For the past week it has been raining incesantly, and next weekend it's supposed to rain some more. Last night there was a period of two or three hours, where there was no rain. Thinking that the batteries might suffer from sitting around charged for such a long time, I decided to go down to the park, and just let the P3 hover for 20 minutes and get the batteries down to 50%.
When there, the imp of the perverse (to quote Poe) made me think: Why not test your low altituted piloting skills while you're at it?
Great idea... not. Started the machine, flew it to ~75 cm high, and I noticed that, for the first 10 or 15 seconds, it drifted sideways instead of hovering. No compass error, and after those 15 seconds, it stabilized nicely. I pressed forward, and I kind of felt that the P3 was slightly strafing towards the left, instead of going fully forward. Deciding to ignore all warning signs, because, you know, I was being a bit thick, I got to the entrance of a small roller rink, around 1.5 meters wide, with ~1 meter tall metal poles on the sides. Of course, the P3 strafes towards one of the poles, hits it with the two forward propelers, and falls on its back to the ground. I panic, and instead of immediately doing a CSC stop, I try to stop it by pressing down for three seconds (doesn't work).
After I collect myself enough to do the CSC, I pick up the machine, and check everything. The giant spaghetti monster be praised, the gimbal is all right, no dents on the arms; only the propellers took a hit by spinning on the ground! Tested it later, after drying it, and everything is running perfectly.
So yes, it all ended up as an incredibly scary, and stupid, mistake on my part, luckily without any serious consequences.
Now, my questions and/or theories on this drifting behaviour.
Do you think this is more of an improperly calibrated compass, or suboptimal VPS conditions?
Can it be because it was nightime, or because the floor was wet (i.e. darker)? Will the VPS have trouble under those conditions? The floor was tiled, but these were textured, square tiles, will the regular pattern override the texture?

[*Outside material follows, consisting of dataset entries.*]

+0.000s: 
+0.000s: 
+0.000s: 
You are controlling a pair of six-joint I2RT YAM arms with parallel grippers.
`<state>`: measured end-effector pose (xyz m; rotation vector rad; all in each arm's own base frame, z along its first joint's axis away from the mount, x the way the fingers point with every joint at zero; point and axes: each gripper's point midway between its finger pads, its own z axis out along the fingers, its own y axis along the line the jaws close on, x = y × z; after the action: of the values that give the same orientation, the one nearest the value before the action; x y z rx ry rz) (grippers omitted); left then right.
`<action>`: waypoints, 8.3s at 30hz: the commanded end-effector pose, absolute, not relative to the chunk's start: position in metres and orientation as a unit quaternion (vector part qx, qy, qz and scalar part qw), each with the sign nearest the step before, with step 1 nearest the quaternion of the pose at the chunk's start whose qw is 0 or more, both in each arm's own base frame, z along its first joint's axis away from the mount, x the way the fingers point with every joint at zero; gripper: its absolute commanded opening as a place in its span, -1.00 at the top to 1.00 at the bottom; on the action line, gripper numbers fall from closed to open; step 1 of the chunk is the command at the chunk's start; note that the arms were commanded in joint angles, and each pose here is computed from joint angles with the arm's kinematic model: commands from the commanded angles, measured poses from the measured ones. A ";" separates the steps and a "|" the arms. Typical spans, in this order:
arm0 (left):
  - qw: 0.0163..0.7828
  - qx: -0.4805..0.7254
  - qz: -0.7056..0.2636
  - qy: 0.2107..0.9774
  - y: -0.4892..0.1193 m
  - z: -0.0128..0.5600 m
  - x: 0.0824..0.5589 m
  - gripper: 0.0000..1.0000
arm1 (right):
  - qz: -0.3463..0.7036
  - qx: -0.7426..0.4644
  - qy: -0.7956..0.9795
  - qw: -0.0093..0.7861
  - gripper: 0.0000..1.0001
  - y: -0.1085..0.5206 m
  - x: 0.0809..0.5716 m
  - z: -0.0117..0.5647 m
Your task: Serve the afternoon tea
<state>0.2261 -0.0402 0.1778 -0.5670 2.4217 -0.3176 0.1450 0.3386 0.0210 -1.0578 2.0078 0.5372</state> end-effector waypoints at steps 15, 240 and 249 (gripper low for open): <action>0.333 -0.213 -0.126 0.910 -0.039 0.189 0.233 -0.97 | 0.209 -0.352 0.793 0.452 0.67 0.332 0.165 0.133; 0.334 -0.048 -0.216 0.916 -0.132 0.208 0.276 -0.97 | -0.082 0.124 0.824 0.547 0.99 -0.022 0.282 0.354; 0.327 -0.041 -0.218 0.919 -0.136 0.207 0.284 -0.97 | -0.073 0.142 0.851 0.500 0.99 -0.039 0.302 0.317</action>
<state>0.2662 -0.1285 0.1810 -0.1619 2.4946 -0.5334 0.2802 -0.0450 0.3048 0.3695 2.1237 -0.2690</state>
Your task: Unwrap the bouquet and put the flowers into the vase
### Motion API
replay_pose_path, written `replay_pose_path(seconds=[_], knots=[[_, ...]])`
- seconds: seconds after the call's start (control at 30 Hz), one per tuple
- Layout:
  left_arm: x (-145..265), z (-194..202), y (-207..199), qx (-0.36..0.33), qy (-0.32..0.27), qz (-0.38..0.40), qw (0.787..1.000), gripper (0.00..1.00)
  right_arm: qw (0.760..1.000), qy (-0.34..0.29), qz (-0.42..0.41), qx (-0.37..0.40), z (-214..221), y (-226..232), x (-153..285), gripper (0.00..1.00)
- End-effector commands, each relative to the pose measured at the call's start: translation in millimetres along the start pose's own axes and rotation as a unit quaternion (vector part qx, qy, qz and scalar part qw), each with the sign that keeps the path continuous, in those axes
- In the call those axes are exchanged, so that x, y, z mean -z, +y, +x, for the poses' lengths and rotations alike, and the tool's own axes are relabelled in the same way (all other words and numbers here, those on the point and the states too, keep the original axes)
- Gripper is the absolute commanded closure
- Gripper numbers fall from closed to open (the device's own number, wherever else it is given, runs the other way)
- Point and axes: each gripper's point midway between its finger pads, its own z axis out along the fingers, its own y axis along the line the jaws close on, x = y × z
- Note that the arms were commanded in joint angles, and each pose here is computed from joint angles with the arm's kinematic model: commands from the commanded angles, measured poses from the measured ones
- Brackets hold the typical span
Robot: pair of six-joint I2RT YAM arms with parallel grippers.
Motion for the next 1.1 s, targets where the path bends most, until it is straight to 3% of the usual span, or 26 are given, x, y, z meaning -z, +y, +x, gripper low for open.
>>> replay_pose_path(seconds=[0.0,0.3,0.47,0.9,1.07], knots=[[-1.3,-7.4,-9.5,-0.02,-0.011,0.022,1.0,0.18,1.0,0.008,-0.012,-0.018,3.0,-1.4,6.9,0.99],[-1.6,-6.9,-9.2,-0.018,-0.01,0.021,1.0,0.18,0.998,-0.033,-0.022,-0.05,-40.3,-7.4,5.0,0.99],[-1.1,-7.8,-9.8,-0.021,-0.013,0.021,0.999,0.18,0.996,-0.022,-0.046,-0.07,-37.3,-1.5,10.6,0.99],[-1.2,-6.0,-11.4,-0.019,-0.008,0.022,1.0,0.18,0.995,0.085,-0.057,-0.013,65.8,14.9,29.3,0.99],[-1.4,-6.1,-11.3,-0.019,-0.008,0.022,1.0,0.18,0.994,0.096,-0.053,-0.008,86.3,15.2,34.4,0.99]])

Either way, I'd still be really interested in flying at low altitude under conditions of moderate lighting (i.e. forest paths during daytime, and things like that). If I decided to do that, what kind of recommendations can you give me(beyond "Don't be an idiot, you allready know what will happen! Do not, under any circumstances, do that!")? What would be the safest way to train?
Thanks a bunch!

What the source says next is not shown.